- [WHAT TO DO] Determine how many lines in the material hold the string "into", then reply with that number only.

- [INFORMATION PROVIDED]
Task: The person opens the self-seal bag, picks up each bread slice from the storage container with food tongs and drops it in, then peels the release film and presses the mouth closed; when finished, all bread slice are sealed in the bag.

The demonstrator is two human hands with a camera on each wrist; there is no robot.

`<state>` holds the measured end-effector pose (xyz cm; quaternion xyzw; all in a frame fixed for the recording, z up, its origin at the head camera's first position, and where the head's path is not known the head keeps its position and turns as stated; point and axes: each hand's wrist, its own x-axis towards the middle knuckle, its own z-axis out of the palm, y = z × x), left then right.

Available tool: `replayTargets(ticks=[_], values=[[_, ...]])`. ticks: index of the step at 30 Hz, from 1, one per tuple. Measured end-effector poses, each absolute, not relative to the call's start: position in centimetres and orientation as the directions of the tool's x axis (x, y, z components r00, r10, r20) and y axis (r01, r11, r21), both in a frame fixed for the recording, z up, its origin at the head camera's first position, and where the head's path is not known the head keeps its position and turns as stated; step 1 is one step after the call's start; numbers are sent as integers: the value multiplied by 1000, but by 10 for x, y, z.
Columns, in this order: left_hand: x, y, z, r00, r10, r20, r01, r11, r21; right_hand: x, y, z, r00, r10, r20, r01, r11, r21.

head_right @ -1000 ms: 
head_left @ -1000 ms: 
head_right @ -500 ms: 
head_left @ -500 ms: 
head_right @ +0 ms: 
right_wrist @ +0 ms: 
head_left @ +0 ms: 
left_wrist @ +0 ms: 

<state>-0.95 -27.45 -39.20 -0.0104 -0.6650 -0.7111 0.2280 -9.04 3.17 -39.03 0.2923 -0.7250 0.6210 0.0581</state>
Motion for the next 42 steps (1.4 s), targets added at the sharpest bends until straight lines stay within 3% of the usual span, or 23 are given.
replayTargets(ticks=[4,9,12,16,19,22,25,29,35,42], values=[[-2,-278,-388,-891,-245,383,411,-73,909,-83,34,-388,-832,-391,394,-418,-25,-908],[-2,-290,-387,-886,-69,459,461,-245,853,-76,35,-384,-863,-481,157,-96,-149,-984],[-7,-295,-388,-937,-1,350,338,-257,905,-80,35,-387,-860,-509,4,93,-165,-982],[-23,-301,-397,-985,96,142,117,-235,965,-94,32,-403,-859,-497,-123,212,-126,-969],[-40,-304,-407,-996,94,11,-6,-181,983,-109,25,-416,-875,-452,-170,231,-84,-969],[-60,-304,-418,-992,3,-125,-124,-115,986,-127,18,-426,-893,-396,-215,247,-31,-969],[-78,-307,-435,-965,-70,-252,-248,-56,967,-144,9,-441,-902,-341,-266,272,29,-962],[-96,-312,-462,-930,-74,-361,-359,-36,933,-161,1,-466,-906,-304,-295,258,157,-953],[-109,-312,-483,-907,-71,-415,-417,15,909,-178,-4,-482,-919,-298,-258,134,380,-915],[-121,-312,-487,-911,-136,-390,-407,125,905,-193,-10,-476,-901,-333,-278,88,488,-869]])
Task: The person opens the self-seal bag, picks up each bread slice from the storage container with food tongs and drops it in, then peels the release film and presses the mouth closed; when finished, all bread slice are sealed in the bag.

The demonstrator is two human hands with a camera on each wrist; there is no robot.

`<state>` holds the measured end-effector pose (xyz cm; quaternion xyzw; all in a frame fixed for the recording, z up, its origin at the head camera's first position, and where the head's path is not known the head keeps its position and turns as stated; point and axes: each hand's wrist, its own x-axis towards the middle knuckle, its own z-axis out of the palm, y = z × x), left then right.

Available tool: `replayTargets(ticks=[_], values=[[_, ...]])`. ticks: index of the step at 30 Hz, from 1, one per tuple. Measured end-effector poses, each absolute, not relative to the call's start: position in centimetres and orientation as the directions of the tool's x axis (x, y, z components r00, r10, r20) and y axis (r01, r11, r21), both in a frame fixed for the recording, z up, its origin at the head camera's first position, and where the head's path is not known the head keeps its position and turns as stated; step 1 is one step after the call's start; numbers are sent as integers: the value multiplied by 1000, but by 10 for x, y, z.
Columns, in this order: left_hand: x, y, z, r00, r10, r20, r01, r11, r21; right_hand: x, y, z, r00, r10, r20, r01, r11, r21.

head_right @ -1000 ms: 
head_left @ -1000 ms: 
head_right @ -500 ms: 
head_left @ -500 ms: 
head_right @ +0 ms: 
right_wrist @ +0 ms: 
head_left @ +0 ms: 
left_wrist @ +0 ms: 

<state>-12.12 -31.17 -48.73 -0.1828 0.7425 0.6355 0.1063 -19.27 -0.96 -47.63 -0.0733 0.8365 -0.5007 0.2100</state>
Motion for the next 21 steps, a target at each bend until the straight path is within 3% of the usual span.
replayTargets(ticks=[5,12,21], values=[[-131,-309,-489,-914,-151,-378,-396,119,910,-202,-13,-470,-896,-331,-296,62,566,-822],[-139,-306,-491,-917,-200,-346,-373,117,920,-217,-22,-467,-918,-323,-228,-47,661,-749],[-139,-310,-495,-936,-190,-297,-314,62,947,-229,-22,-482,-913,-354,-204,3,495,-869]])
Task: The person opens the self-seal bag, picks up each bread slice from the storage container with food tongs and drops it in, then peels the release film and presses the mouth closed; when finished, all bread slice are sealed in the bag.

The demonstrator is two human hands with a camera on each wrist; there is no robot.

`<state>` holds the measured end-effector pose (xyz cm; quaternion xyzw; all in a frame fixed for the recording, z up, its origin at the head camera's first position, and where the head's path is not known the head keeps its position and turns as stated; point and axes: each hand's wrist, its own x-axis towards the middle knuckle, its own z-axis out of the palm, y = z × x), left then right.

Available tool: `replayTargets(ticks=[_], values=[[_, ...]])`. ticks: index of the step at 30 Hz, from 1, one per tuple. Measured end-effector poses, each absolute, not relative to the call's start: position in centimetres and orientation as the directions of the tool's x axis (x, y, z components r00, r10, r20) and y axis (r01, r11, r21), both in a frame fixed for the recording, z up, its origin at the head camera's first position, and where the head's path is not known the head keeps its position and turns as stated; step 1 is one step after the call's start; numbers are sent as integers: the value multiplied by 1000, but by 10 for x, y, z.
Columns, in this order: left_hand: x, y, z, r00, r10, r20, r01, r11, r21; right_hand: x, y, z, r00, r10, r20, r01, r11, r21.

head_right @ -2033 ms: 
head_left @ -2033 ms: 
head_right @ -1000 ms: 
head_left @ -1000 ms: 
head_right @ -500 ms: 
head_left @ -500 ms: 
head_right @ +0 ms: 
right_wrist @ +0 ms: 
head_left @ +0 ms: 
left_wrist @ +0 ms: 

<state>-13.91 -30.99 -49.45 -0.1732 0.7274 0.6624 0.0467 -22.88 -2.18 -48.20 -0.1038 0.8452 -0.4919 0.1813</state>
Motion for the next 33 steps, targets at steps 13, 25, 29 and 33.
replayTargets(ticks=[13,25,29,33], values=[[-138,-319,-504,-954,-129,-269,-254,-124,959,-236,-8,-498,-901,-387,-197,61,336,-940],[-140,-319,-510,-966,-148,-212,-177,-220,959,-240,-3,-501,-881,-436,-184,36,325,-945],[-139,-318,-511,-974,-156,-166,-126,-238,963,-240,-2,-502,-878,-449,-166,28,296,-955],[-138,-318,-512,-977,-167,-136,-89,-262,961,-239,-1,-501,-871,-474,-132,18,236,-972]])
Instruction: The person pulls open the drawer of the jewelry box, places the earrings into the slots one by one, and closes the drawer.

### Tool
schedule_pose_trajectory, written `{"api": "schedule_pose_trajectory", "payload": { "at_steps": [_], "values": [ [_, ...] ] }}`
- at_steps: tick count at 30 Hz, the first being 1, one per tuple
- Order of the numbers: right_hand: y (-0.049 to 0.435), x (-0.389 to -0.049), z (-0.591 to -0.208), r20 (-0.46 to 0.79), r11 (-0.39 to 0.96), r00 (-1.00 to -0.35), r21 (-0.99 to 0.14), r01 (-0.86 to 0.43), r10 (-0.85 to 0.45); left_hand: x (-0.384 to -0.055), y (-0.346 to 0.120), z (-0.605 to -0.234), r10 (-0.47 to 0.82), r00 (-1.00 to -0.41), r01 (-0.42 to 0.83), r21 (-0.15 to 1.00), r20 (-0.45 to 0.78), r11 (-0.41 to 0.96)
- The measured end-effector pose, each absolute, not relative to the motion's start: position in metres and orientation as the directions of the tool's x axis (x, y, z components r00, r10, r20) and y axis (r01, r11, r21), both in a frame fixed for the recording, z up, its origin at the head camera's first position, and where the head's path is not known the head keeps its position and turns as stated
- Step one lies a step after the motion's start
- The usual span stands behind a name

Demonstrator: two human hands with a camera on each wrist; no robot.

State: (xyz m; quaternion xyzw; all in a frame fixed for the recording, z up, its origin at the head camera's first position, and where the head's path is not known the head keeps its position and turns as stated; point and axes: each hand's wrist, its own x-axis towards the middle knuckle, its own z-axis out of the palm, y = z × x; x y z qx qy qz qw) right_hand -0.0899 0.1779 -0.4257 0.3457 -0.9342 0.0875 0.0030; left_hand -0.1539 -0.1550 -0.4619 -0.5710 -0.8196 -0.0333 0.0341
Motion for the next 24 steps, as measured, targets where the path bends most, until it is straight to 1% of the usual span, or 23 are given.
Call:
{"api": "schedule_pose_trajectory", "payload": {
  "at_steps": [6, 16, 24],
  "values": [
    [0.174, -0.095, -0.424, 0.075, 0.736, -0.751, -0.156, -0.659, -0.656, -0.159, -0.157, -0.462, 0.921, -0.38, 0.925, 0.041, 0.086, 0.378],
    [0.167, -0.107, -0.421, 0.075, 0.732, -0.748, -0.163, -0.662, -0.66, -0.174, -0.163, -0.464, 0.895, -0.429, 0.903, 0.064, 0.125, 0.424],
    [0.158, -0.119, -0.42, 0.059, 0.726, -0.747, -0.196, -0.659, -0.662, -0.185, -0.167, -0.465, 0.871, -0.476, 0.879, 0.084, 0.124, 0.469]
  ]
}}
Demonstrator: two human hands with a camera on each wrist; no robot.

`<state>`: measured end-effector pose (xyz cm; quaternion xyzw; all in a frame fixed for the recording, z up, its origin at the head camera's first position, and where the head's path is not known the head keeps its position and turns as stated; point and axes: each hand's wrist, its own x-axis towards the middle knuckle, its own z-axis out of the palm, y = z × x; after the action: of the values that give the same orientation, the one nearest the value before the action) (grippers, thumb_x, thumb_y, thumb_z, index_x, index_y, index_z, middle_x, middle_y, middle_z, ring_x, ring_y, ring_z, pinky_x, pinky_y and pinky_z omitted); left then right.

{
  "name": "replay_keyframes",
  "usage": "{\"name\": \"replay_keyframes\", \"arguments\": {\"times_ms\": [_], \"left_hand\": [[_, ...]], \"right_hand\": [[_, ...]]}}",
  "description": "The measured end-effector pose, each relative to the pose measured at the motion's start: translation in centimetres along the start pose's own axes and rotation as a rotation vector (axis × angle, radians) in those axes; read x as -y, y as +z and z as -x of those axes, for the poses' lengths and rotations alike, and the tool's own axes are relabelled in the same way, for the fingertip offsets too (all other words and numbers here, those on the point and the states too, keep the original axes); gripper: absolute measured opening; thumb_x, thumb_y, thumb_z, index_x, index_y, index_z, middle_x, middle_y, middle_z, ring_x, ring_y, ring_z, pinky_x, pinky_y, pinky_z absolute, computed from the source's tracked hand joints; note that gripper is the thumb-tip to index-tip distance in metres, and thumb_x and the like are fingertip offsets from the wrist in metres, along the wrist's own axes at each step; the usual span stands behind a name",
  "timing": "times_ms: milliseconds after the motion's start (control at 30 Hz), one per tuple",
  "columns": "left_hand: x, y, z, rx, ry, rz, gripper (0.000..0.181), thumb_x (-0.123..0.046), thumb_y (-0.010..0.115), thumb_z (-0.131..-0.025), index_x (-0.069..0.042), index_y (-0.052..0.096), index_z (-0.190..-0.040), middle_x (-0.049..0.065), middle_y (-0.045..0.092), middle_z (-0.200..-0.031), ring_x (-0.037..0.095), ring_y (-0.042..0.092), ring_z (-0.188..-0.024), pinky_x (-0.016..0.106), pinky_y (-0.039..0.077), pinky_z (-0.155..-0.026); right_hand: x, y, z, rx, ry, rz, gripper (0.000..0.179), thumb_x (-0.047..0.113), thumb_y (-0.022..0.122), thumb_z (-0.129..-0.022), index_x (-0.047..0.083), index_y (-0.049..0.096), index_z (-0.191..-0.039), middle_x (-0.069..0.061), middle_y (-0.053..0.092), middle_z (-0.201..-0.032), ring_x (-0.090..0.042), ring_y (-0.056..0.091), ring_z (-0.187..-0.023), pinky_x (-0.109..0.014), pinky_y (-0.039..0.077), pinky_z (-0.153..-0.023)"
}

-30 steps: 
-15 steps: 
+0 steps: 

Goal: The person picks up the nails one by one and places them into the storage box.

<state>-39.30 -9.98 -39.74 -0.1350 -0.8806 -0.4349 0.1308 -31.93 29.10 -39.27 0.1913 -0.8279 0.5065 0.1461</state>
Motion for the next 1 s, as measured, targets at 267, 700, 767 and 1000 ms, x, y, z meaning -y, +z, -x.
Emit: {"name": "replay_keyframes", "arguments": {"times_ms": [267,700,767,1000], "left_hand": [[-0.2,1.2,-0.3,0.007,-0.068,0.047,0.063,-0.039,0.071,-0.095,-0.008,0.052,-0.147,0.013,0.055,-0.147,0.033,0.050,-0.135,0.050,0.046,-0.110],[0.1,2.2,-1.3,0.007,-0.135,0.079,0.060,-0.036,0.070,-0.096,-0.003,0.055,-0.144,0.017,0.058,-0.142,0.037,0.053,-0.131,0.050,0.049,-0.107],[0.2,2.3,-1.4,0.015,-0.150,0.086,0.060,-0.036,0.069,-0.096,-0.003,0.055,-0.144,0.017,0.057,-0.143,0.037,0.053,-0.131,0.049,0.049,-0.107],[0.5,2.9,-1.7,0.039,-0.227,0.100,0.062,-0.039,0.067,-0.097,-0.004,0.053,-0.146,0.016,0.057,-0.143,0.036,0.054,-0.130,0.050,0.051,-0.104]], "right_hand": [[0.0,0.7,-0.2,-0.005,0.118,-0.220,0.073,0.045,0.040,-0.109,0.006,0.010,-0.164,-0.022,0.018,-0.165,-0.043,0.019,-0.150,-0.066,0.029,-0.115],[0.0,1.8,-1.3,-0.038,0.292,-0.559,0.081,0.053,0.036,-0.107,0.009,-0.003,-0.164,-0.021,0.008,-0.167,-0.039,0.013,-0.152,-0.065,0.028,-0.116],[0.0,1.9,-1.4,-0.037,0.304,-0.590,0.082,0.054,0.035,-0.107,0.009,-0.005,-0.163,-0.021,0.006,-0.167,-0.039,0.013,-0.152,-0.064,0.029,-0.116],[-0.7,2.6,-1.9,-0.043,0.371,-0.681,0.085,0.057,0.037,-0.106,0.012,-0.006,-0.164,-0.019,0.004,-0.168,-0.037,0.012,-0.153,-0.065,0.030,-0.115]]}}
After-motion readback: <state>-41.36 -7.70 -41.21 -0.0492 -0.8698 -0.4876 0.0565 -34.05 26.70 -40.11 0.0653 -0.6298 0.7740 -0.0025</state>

- [WRITTEN ANSWER] 2